Nos divorciamos porque mi esposa se niega a cocinar

Nos divorciamos porque mi esposa se niega a cocinar

El otro día, mi mujer y yo discutimos tanto que la eché de casa. Ahora vive con su madre en Burgos, mientras yo intento recomponer los pedazos de una década de matrimonio que se convirtió en una pesadilla. Mi suegra está indignada, me llama suplicando que acoja de vuelta a su “pobrecito hijo”, pero me da igual lo que piense. Estoy harto de ser el criado en mi propia casa.

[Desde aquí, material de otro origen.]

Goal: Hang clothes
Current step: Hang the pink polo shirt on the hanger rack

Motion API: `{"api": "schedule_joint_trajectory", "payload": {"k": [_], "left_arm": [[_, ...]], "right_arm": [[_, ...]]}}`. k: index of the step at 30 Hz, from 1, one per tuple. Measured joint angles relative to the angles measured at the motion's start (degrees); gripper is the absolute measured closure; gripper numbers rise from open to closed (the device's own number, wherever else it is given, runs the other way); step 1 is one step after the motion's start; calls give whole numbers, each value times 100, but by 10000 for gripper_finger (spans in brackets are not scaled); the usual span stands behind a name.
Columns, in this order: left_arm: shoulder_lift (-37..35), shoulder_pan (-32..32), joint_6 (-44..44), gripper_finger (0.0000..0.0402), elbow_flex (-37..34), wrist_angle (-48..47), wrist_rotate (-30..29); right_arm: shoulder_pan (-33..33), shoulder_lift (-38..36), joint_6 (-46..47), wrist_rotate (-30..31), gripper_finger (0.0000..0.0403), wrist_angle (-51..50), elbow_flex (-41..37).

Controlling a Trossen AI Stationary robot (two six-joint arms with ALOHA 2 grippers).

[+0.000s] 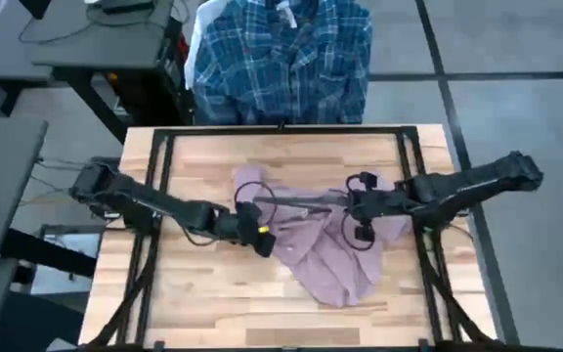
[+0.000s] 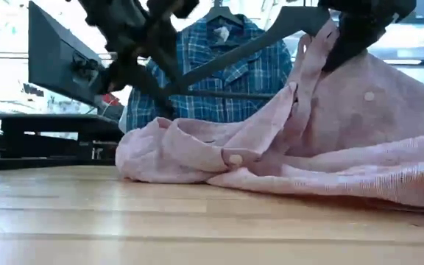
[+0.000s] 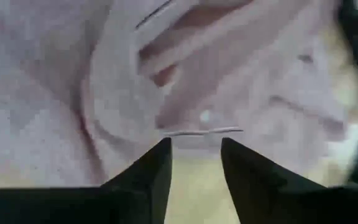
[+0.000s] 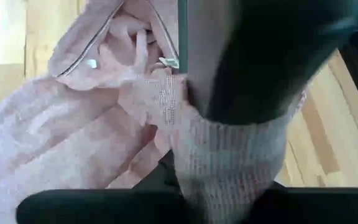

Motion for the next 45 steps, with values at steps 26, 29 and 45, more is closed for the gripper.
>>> {"api": "schedule_joint_trajectory", "payload": {"k": [26, 29, 45], "left_arm": [[753, 713, 201, 281, 294, -779, -103], [1057, 673, 284, 281, 295, -354, 212], [379, 766, 959, 401, 304, -2246, -96]], "right_arm": [[-11, 6, 403, -21, 385, 86, 2], [-7, 6, 403, -25, 385, 103, 6], [271, 4, 376, -285, 385, -243, 4]]}}
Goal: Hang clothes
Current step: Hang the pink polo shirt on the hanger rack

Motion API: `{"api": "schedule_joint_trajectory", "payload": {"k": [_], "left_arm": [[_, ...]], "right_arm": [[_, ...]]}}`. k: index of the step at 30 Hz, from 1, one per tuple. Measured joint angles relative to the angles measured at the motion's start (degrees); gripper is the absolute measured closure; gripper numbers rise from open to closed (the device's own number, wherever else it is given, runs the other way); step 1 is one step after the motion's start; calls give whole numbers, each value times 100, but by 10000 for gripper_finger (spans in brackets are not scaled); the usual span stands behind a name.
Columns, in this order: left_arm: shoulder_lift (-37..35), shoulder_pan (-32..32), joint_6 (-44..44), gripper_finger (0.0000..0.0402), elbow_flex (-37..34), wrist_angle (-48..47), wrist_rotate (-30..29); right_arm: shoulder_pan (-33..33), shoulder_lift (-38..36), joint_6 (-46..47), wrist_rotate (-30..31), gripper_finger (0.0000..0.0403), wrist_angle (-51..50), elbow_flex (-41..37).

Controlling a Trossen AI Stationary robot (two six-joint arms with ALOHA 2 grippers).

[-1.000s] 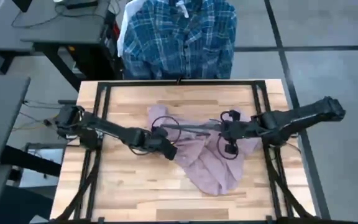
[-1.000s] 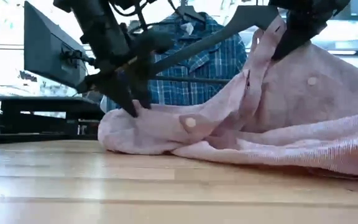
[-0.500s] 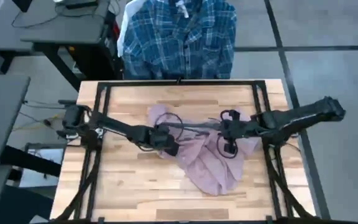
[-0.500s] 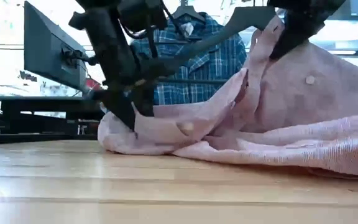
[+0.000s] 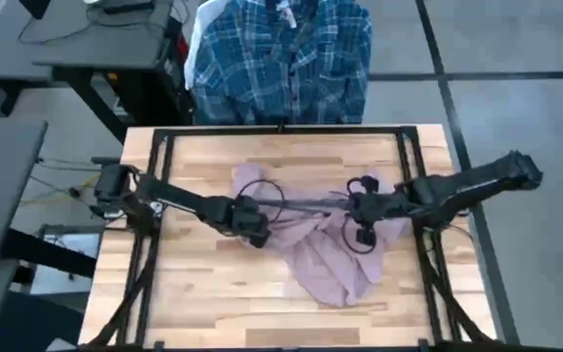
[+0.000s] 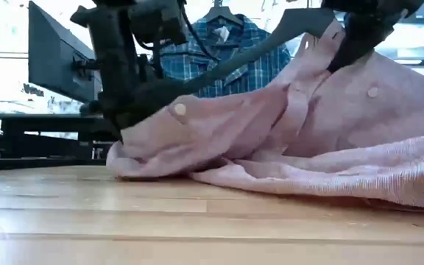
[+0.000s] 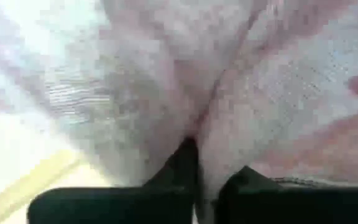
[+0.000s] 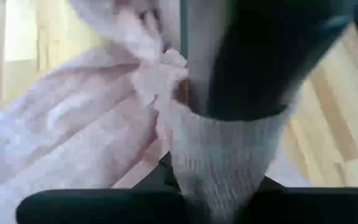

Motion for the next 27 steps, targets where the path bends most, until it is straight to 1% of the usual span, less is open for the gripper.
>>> {"api": "schedule_joint_trajectory", "payload": {"k": [6, 8, 11, 14, 16, 19, 23, 27], "left_arm": [[-405, 267, 370, 401, 0, -231, -67], [-540, 348, 478, 401, 0, -234, -77], [-792, 395, 493, 401, 3, -18, -77], [-1090, 368, 519, 401, 199, 306, -81], [-1285, 331, 655, 402, 504, 661, -185], [-1435, 295, 1049, 402, 1111, 830, -410], [-1352, 313, 1754, 402, 2087, 709, -639], [-1112, 360, 2223, 402, 2876, 685, -669]], "right_arm": [[88, 0, -41, -329, 385, -151, 0], [142, 0, -39, -355, 385, -236, 0], [109, 6, -39, -384, 385, -356, 0], [-8, 114, -35, -400, 385, -383, 0], [-72, 268, -58, -483, 385, -354, 0], [-127, 572, -280, -545, 385, -169, 0], [-220, 944, -509, -647, 384, 328, 0], [-471, 1173, -833, -861, 385, 742, 4]]}}
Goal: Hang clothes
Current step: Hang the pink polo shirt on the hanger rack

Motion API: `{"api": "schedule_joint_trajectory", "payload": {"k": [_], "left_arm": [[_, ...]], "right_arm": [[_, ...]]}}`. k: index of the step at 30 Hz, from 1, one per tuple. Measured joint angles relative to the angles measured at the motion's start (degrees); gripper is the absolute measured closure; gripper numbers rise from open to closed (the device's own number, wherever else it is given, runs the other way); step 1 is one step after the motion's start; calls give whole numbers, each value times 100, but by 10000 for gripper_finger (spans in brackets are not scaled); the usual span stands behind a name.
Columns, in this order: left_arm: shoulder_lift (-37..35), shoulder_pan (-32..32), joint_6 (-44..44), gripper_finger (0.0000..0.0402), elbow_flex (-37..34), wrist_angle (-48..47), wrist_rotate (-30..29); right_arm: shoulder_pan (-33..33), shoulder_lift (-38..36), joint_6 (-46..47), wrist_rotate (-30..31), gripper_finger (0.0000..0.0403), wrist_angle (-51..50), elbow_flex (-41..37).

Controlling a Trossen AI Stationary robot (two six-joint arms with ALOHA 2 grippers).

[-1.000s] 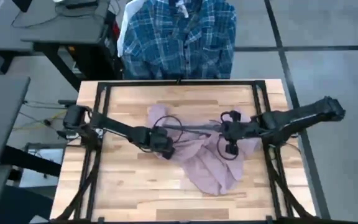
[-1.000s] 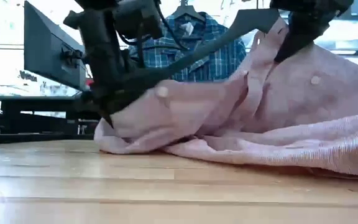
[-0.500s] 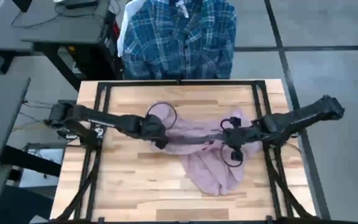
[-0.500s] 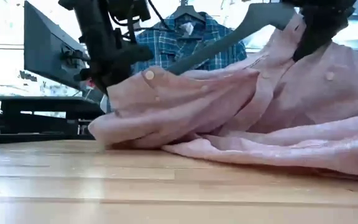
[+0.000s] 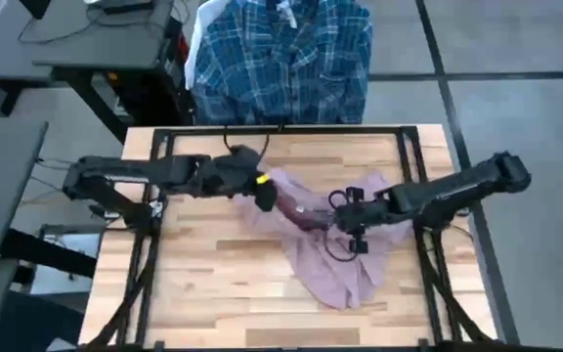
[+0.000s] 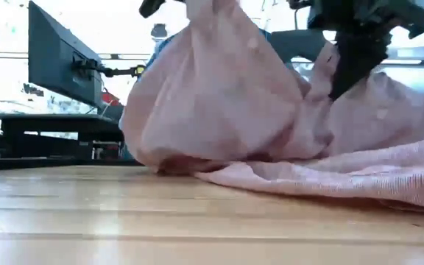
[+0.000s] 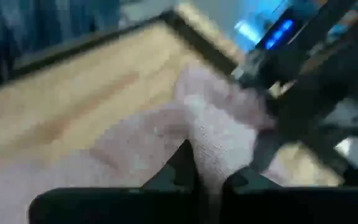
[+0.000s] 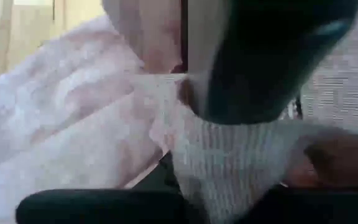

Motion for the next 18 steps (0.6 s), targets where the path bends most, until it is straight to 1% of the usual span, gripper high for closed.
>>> {"api": "schedule_joint_trajectory", "payload": {"k": [4, 6, 10, 12, 14, 18], "left_arm": [[331, 62, 389, 402, 703, 12, -5], [527, 79, 601, 402, 1012, 2, -105], [922, 88, 814, 402, 1605, -72, -69], [1044, -33, 859, 402, 1836, -229, -69], [1111, -199, 837, 402, 2011, -437, -120], [1080, -553, 591, 402, 2086, -1028, -442]], "right_arm": [[-280, 374, -65, -240, 385, 326, 5], [-316, 571, -58, -349, 385, 599, 9], [-332, 863, 293, -455, 385, 1099, 9], [-439, 902, 601, -364, 385, 1183, 9], [-625, 862, 757, -110, 385, 1141, 7], [-943, 450, 521, 286, 385, 1076, -8]]}}
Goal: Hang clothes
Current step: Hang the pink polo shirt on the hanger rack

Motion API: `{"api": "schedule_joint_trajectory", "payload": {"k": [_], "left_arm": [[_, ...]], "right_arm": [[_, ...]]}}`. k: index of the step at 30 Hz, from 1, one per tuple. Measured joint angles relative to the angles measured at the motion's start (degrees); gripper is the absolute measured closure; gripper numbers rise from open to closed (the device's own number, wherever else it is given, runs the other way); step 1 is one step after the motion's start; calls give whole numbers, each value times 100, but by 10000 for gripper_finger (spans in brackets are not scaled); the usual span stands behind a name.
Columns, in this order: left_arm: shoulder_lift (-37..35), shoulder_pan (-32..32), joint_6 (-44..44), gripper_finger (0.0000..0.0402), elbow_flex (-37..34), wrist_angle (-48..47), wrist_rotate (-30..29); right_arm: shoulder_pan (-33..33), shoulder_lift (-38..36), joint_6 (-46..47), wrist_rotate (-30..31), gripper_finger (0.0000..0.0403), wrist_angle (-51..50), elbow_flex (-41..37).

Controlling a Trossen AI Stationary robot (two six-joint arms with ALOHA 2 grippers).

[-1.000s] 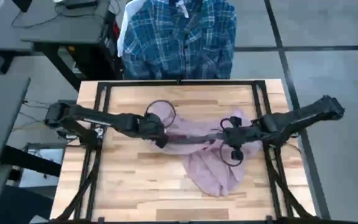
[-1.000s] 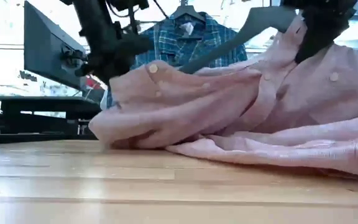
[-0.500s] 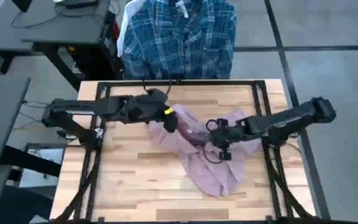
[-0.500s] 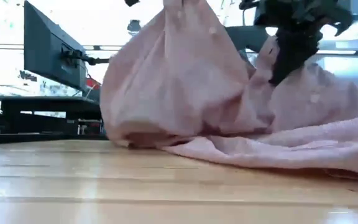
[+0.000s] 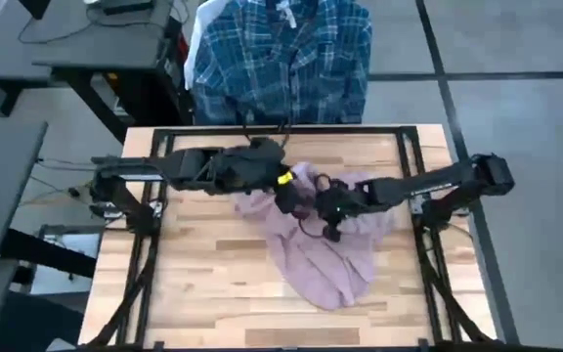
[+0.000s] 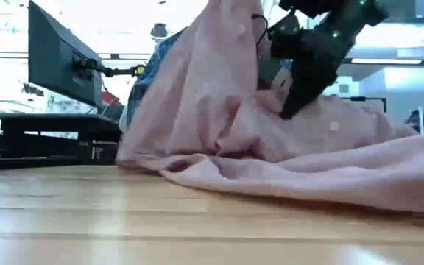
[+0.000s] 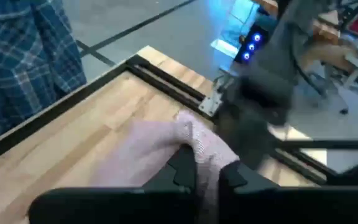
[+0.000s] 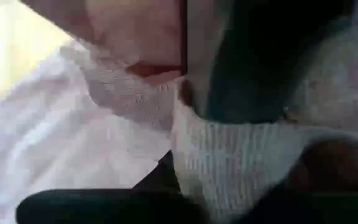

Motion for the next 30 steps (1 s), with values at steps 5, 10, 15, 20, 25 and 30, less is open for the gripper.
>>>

Mi padre tampoco me apoya:
—Javier, ¿te has vuelto loco? ¡Te quedas solo con el niño! ¿Por qué le echas la culpa a Marta? ¡Si es una mujer ejemplar: no sale de fiesta, no grita, aporta dinero!

Me casé con Marta siendo muy joven, a los 20 años. Entonces era un chico ingenuo que creía en el amor eterno. Gracias a mi abuelo, tenía un piso propio, así que no vine con las manos vacías. Mis padres se divorciaron, pero mi familia paterna nunca me abandonó. Fue mi abuela quien me ayudó con la vivienda. En ese piso nos instalamos al casarnos. Marta no aportó nada, solo una parte en el triste piso de su madre, pero a mí no me importaba. Creía que el amor era más importante.

A los seis meses, Marta quedó embarazada. Nuestra hija, Lucía, nació cuando apenas tenía 21 años. Tras la baja maternal, perdí mi trabajo. Encontrar otro era casi imposible: con un bebé que se enfermaba constantemente, los empleadores no me daban opción. “¿Tiene una hija? Lo siento, no es lo que buscamos”, escuchaba una y otra vez. No tenía ayuda: ni mi suegra ni mis padres podían cuidar a Lucía. Me quedé en casa, atrapado entre pañales, ollas y fregar suelos.

Marta trabajaba en Madrid, volvía tarde y apenas nos veíamos. Todo el peso de la casa caía sobre mí. Ni siquiera sacaba la basura, ni lavaba su propio plato. Yo no me atrevía a quejarme: ¡ella era la que trabajaba y traía dinero! Me culpaba, intentaba ser el marido perfecto, daba vueltas como un hámster en una rueda para complacerla. Pero Marta empezó a reprocharme:
—¡Vives como un rey! Llevas a la niña al cole y te tumbas. ¿No puedes encontrar trabajo? Mira en qué miseria vivimos.

Sus palabras me quemaban. Me sentía culpable, como si realmente fuera una carga. Intenté complacerla aún más: cocinaba, limpiaba, incluso le llevaba las zapatillas en bandeja. Pero las peleas por dinero aumentaban. Marta repetía que era duro mantenernos, y su madre echaba leña al fuego: “Mi niña está agotada, ¡ya no es la misma por tu culpa!”

No aguanté más la presión y encontré trabajo. Me volvía loco: dejaba a Lucía en el cole, corría a la oficina y por la noche la recogía en casa de mi madre. Ganaba bien, incluso más que Marta. Pero en casa, nada cambió. A las dos semanas, estalló de nuevo:
—¡La nevera está vacía! ¡No hay cena! ¿Por qué tengo que sacar la basura después de trabajar?

—¿Quieres que vaya al parque con la niña y una bolsa de basura? —le espeté.

Marta recogía a Lucía de casa de mi madre y me esperaba. Yo llegaba a las ocho, agotado, sin tiempo para cenas elaboradas. Hacía algo rápido, a veces comida precocinada. Pero a Marta no le gustaba:
—Todas las mujeres lo logran, ¿tú eres especial?

—¡Todos los hombres ganan dinero y no se quejan! —repliqué—. Si los dos trabajamos, repartamos las tareas.

Aunque ganaba más, el peso del hogar seguía siendo mío. Marta creía que cocinar y limpiar era “cosa de hombres” y no iba a rebajarse. Ponía a su padre de ejemplo: “¡Ese sí que es un hombre de verdad!” No pude más:
—¡Tu padre se compró su casa, no vivió del piso de su mujer! Si nada te parece bien, vete con tu madre.

Marta hizo las maletas y se fue. Mi suegra no tardó en llamar, rogando que la perdonara: “¡La gente hablará! ¡Piensa en Lucía!” Pero me importan un bledo los chismes. Estoy harto de ser el sirviente de alguien que no valora ni mi esfuerzo ni mi tiempo. Lucía está conmigo, y saldré adelante. Aunque a veces me pregunto: ¿cómo llegué a esto? ¿Por qué permití que me tratara así? El amor me cegó, pero ahora veo claro: merezco algo mejor.